Henri Cartier Bresson, fino al 6 gennaio 2015 al Museo dell’Ara Pacis di Roma. Popoff è stato alla presentazione della mostra
di Maurizio Zuccari
Chissà cosa si prova ad amare alla prima occhiata qualcosa, farne la propria ragione di vita, e poi bandirla per sempre dalla propria esistenza. Chissà cos’ha provato Henri Cartier Bresson a essere uno dei più grandi fotografi di sempre, oltre che del XX secolo, fin dal primo momento in cui ha visto e posseduto una Leica, nel 1932, a 24 anni, e a non voler più toccare il tasto di una reflex negli ultimi trent’anni della propria lunga esistenza, se non per qualche scatto privato. L’occhio del secolo breve, il teorico dell’istante fatale o, più semplicemente, Hcb per gli addetti ai lavori, scompariva dieci anni fa dalle scene del mondo, nell’agosto del 2004, dopo aver abbandonato la macchina fotografica per tornare agli acquerelli, alla pittura come suo padre, pittore di qualche vaglia. Un ritorno alle origini.
Così il mostro sacro s’acconciò a passare gli anni della maturità a scarabocchiare l’ossario al Museo nazionale, a ritrarsi da vecchio di là dai vetri d’una finestra, rughe e occhi velati a tratteggiare la propria decadenza. La fotografia è l’impulso di un istante che si fa eterno, il disegno la coscienza colta in quell’istante: un gesto di meditazione, amava dire Hcb nelle rade interviste del periodo.
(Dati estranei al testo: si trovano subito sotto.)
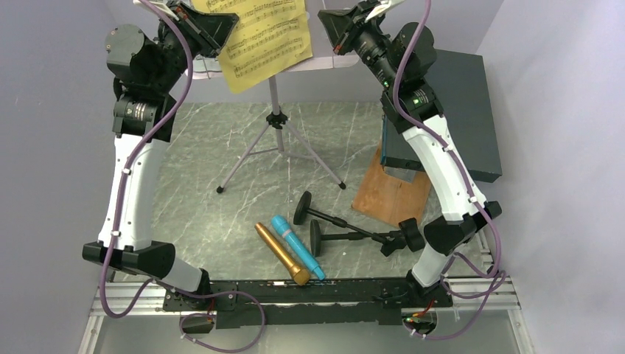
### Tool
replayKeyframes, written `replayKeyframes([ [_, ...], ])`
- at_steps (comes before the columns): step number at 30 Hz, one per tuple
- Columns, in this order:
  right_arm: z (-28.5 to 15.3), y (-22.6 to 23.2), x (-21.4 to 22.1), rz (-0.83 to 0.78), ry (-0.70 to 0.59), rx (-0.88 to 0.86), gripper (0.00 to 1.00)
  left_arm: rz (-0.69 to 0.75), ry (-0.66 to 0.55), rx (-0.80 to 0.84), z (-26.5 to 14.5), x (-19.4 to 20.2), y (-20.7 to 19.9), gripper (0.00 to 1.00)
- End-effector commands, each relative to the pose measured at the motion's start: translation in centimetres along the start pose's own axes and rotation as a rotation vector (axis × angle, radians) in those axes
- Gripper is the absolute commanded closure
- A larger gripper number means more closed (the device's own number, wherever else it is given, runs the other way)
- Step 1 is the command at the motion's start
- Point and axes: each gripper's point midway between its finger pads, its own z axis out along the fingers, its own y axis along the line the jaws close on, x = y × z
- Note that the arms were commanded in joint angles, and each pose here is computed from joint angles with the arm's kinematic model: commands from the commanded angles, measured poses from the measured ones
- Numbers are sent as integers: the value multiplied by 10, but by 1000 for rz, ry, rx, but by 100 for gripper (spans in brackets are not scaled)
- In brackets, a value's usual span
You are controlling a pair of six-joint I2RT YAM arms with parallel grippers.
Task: Set up the instrument practice props
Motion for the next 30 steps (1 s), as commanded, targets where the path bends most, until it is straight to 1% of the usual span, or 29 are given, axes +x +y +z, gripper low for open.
replayKeyframes([
  [1,-1,7,-28,-21,-75,-28,100,45,-31,79,-4,-17,-21,100],
  [4,-1,9,-26,-21,-75,-44,100,65,-29,87,-4,-17,-22,100],
  [6,-2,12,-33,-26,-105,-54,100,73,-26,83,-3,-17,-20,100],
  [13,-4,16,-31,-34,-115,-82,100,90,2,106,2,-12,-21,100],
  [17,-10,10,-35,-22,-112,-30,99,98,-1,113,1,-12,-22,100],
  [18,-12,7,-34,-15,-110,-15,90,99,-3,113,0,-13,-22,100],
  [19,-16,7,-35,-10,-112,-5,76,100,-5,113,-1,-13,-23,100],
  [20,-19,6,-36,-5,-114,3,67,100,-7,112,-1,-13,-23,100],
  [21,-22,6,-36,1,-113,4,61,99,-7,112,-1,-13,-22,100],
  [24,-30,10,-42,5,-126,1,49,94,-2,116,-1,-11,-23,100],
  [26,-34,9,-46,9,-131,9,44,90,0,120,-1,-11,-23,100],
  [30,-43,15,-55,36,-135,1,39,89,-2,122,-3,-12,-25,100],
])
Forse cercava questo, nei suoi disegni: meditare su cos’era stato e più non era, una nuova coscienza del proprio essere. Sono domande, queste, che il visitatore si pone come il viandante di Vittorini con le scarpe sfondate nella pioggia, fanno andare senza un dove e perché, nella mostra-monstre che dal Centre Pompidou è sbarcata all’Ara Pacis. La maggiore retrospettiva europea mai realizzata per il decennale della scomparsa che da Parigi giunge a Roma, ed è l’evento d’autunno.
Cinquecento tra foto e disegni sono tanta roba, forse troppa, quando in quegli scatti è il mondo e la sua storia recente a riflettersi negli occhi di chi l’ha attraversata e documentata. E con essa è il vissuto del fotografo, il suo privato a svelarsi. Tutta la sua carriera è lì, in quegli scatti fatali come l’istante che colgono, arcinoti anche a chi del suo autore ignora tutto, pure il nome. Che siano i grandi momenti della Storia con la esse maiuscola – come lo schiaffo dato alla collaborazionista di Vichy nel tribunale popolare, il grumo d’umani sull’albero stento che spicca nella fiumana dei presenti al funerale di Gandhi – o della storia privata – quali l’uomo sorpreso nell’atto di sbirciare da una tenda, l’altro che salta da una pozzanghera, o il ciclista in corsa giù per le scale d’Hyères – sono carrellate d’eternità, scatti capaci d’immortalare in un gesto l’uomo in quanto tale, ancor prima dell’umanità del Novecento.
Dagli amori per le posture surrealiste decantate da Breton agli orrori della guerra civile spagnola vissuta da militante comunista, come pure ai reportage sociali per l’Humanité di Aragon, dalla Seconda guerra mondiale vissuta da resistente ai conflitti degli anni Cinquanta e Sessanta, reporter d’eccezione per la Magnum, da lui cofondata, Cartier Bresson ha attraversato ogni crocevia del mondo per virare, negli anni Settanta, verso l’intimismo prima del definitivo abbandono. Preludio alla fine di un grande amore e distacco dal proprio tempo, al rinchiudersi in sé. Curata da Clément Chéroux – suo anche il bel catalogo Contrasto – storico della fotografia e curatore Musée national d’art moderne che si è avvalso del grande archivio di famiglia alla fondazione Cartier Bresson, l’esposizione giunta dal Pompidou è tanta roba, ma non può fare luce anche su questo, sulle zone d’ombra del fotografo francese. Henri Cartier Bresson, fino al 6 gennaio 2015, Museo dell’Ara Pacis, Roma.